Avec son logiciel de contrôle du téléchargement, Orange nous donne raison sur les deux points. Tout d’abord, il interdit effectivement toute utilisation des réseaux P2P, même légale. Un abonné d’Orange qui utilise le logiciel anti-téléchargement ne pourra pas par exemple utiliser correctement notre service de téléchargements, qui fournit légalement des milliers de logiciels gratuits par eMule. Il ne pourra pas non plus télécharger les documents mis à disposition par le gouvernement britannique sur BitTorrent, ou les albums de groupes comme Nine Inch Nails qui utilisent les réseaux P2P.
Sur la présomption de culpabilité, le logiciel d’Orange créé un journal qui enregistre la date et l’heure à laquelle le logiciel a été lancé, ou désactivé. Même si l’opérateur ne le dit pas clairement, ce journal est destiné à être présenté comme élément de bonne foi devant l’Hadopi, en cas d’avertissement. S’il apparaît sur le relevé que le logiciel avait été activé avant le téléchargement supposé, et désactivé après, il devrait être innocenté. « N’importe quel abonné concerné pourra faire valoir ses observations par courrier, téléphone, mail, etc. (…) Toute personne prise dans les filets du système doit pouvoir faire valoir ses observations« , rassurait ainsi Eric Walter. « On ne part pas du principe que tout le monde est coupable« , ajoutait-il, mais ça sera bien au coupable présumé de prouver qu’il est innocent.
Or faute de labellisation, on ne sait pas si l’utilisation du logiciel d’Orange facturé 2 euros par mois sera une garantie suffisante devant l’Hadopi.
Si ça ne l’est pas, alors l’Hadopi devra expliquer pourquoi, et donc se risquer à avancer des explications sur les fonctionnalités pertinentes qu’elle refuse pourtant de définir.
Si ça l’est, alors c’est probablement que le logiciel d’Orange sera dans les faits une assurance juridique et un permis de télécharger librement à 2 euros par mois.
Il y a sans doute parmi vous de meilleurs experts en ingénierie réseau, donc nous sollicitons vos lumières. Un abonné qui installe et laisse en permanence activé le logiciel d’Orange sur un ordinateur (ou une machine virtuelle) peut-il télécharger avec la même adresse IP, depuis un autre ordinateur, sans que l’Hadopi puisse démontrer que ça n’est pas l’ordinateur « protégé » qui a été utilisé ? L’adresse MAC, par exemple, peut-elle être relevée lors des téléchargements sur les réseaux P2P (ce qui n’est pas prévu dans le décret du fichier de l’Hadopi), et si oui est-il possible d’utiliser tout de même l’adresse MAC de l’ordinateur « protégé » ?

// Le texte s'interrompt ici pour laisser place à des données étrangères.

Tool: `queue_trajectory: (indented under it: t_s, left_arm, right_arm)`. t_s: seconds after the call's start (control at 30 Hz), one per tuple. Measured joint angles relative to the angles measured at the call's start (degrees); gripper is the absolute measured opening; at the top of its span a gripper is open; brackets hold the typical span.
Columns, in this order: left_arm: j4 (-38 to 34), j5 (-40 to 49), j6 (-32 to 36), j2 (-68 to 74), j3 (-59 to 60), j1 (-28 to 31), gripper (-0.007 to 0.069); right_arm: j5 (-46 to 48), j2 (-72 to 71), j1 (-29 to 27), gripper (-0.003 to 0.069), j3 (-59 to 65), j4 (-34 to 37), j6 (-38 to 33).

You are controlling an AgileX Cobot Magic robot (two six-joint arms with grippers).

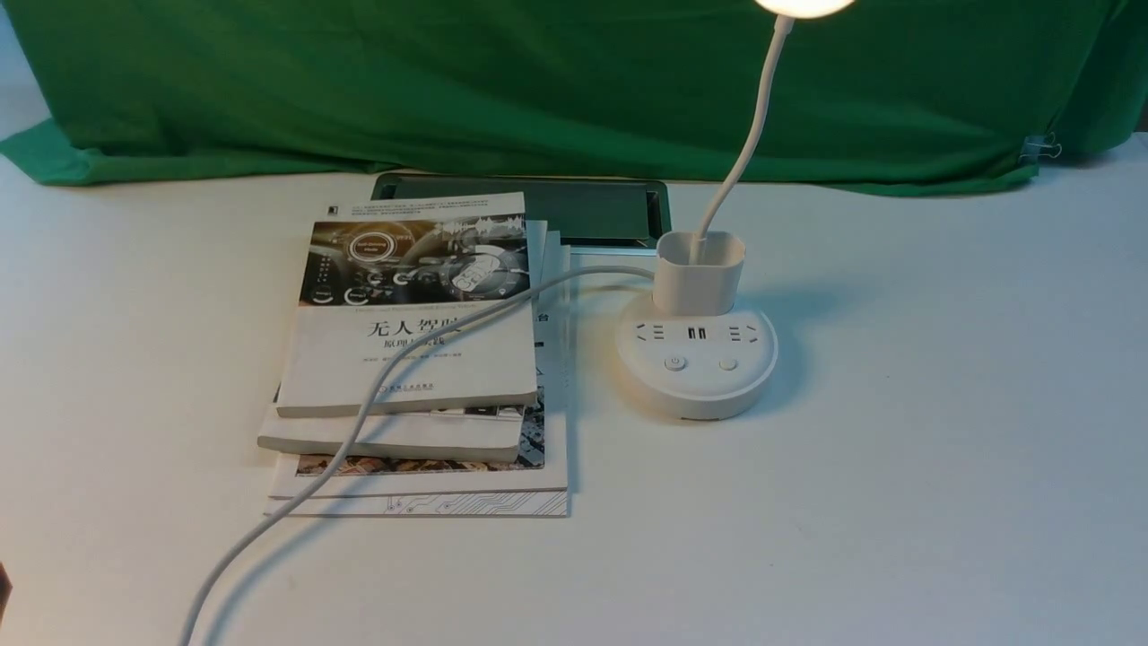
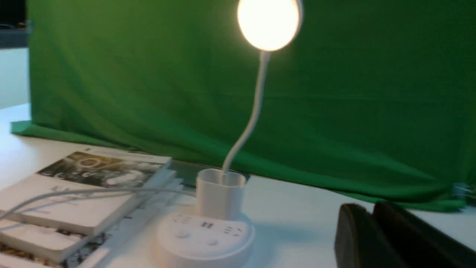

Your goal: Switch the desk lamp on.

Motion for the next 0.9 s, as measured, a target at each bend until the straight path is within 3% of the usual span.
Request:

Si l’installation et l’activation du logiciel d’Orange est une garantie suffisante pour l’Hadopi, alors concrètement Orange vient d’inventer l’assurance anti-Hadopi à 2 euros par mois. Moins cher qu’un VPN ou une carte musique jeune. Avec en plus l’avantage suprême : les parents seront ravis de voir leur enfant suggérer l’installation d’un logiciel de sécurisation sur le PC familial.